[EXERCISE DATA Boundary: Start]

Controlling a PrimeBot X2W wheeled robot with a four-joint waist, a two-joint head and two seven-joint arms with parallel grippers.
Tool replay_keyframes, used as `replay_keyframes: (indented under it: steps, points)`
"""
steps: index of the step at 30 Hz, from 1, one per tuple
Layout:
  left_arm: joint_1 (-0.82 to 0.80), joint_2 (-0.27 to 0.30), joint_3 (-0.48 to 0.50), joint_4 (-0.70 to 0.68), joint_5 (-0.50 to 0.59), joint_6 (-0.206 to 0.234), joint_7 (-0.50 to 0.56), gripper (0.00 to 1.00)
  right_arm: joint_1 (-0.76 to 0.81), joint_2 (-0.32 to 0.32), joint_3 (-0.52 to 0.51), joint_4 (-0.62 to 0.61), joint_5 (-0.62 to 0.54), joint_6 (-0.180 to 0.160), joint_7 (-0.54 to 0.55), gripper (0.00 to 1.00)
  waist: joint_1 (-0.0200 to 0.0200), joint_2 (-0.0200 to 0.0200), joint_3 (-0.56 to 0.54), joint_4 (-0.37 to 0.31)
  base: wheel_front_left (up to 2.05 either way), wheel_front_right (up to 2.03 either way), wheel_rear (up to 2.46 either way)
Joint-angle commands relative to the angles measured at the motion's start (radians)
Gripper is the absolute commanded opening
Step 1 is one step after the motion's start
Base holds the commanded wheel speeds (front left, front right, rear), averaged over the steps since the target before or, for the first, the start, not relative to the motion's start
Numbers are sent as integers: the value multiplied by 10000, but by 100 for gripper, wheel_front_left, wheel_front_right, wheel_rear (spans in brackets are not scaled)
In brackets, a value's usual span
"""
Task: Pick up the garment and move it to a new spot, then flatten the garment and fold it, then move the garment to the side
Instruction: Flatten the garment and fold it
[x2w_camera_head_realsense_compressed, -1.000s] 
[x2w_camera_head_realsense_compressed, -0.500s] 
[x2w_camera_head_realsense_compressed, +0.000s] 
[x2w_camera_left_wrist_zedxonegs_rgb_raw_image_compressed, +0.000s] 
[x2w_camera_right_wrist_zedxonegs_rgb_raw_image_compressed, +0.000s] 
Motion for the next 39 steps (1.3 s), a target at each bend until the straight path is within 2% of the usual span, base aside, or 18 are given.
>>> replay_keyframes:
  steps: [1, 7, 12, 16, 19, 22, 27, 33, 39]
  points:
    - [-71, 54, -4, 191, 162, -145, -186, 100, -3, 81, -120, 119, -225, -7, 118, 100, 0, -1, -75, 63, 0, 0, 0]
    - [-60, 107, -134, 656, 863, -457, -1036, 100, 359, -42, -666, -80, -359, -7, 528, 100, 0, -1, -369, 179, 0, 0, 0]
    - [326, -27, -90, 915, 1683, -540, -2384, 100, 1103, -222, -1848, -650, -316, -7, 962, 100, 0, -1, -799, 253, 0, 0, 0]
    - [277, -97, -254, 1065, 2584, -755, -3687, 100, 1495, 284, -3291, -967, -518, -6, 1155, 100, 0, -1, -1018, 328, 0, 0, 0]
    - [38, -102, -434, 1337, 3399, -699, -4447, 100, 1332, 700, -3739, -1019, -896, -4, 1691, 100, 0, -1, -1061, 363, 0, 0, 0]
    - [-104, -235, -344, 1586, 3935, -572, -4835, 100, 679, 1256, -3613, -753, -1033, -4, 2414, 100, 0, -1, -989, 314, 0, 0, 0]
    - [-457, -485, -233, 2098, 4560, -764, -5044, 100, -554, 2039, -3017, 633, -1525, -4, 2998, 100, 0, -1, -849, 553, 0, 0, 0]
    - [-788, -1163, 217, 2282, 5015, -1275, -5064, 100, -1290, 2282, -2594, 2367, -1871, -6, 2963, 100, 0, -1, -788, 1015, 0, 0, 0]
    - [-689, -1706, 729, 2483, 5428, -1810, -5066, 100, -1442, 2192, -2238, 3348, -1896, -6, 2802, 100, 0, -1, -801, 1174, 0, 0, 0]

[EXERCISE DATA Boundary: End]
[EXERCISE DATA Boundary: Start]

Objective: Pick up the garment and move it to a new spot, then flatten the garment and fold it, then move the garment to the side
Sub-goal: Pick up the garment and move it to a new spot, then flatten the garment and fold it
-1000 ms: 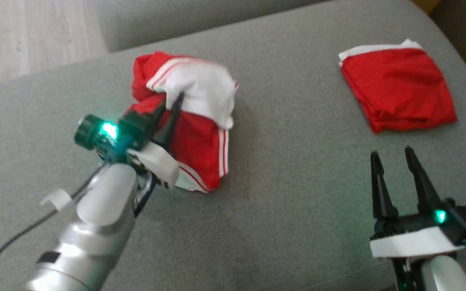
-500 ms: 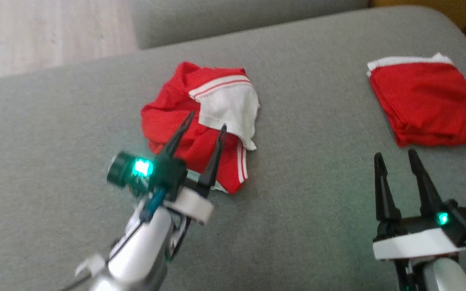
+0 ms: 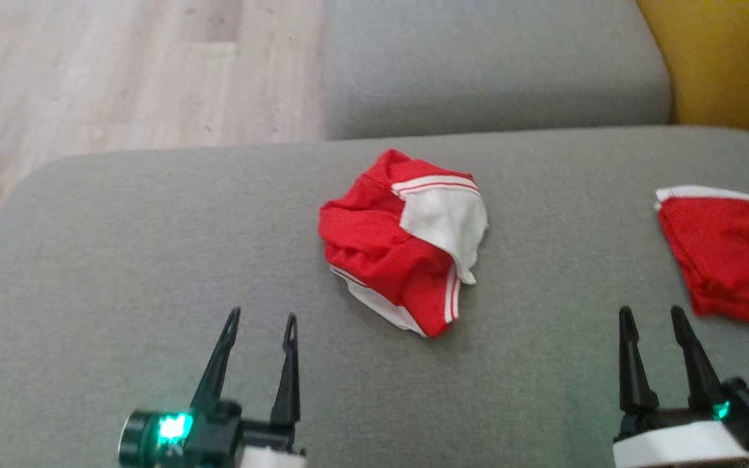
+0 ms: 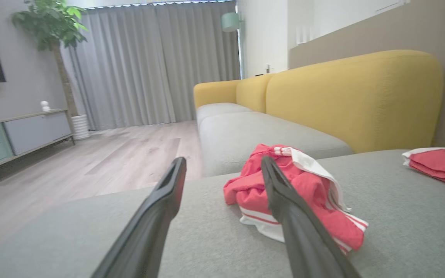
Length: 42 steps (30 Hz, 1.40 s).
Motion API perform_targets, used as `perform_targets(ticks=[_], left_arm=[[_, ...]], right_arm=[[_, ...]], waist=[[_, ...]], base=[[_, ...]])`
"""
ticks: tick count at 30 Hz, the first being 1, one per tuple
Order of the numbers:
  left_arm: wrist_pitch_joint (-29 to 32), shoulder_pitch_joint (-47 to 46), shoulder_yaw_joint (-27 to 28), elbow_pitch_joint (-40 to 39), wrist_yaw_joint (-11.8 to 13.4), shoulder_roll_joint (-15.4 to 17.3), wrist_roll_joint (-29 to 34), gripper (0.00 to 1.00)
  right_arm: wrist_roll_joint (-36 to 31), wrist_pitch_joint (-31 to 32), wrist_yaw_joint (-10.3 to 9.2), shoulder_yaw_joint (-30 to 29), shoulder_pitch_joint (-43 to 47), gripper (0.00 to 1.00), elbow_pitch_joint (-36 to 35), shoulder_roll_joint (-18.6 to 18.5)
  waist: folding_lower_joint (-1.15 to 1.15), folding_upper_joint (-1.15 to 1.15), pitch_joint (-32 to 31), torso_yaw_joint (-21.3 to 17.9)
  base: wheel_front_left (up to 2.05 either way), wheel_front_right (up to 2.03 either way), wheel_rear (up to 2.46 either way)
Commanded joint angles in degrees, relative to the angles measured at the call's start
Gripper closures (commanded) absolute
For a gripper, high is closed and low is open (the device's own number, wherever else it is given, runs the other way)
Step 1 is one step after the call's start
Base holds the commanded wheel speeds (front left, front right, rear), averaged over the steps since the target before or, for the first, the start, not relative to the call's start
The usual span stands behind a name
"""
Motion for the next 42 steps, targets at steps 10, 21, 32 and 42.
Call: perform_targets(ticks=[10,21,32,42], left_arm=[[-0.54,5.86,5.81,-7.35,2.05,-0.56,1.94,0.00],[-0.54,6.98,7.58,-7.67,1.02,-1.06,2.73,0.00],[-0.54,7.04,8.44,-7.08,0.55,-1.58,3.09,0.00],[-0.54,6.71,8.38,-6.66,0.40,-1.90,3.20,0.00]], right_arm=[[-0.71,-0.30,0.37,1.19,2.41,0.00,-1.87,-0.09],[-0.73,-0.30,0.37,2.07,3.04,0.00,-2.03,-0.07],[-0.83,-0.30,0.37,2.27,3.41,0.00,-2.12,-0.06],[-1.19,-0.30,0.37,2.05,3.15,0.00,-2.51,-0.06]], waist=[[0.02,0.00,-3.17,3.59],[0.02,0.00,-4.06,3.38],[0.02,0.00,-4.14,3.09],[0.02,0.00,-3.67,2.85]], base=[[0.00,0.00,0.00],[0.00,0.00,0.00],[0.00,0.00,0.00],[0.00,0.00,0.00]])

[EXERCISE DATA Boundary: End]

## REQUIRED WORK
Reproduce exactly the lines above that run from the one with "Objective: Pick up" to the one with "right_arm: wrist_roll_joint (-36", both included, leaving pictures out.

## OUTPUT OF THE TASK
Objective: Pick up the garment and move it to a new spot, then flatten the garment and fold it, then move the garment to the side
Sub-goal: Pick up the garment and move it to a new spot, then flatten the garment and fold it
-1000 ms: 
-500 ms: 
+0 ms: 
+0 ms: 
Length: 42 steps (30 Hz, 1.40 s).
Motion API perform_targets, used as `perform_targets(ticks=[_], left_arm=[[_, ...]], right_arm=[[_, ...]], waist=[[_, ...]], base=[[_, ...]])`
"""
ticks: tick count at 30 Hz, the first being 1, one per tuple
Order of the numbers:
  left_arm: wrist_pitch_joint (-29 to 32), shoulder_pitch_joint (-47 to 46), shoulder_yaw_joint (-27 to 28), elbow_pitch_joint (-40 to 39), wrist_yaw_joint (-11.8 to 13.4), shoulder_roll_joint (-15.4 to 17.3), wrist_roll_joint (-29 to 34), gripper (0.00 to 1.00)
  right_arm: wrist_roll_joint (-36 to 31), wrist_pitch_joint (-31 to 32), wrist_yaw_joint (-10.3 to 9.2), shoulder_yaw_joint (-30 to 29), shoulder_pitch_joint (-43 to 47), gripper (0.00 to 1.00), elbow_pitch_joint (-36 to 35), shoulder_roll_joint (-18.6 to 18.5)

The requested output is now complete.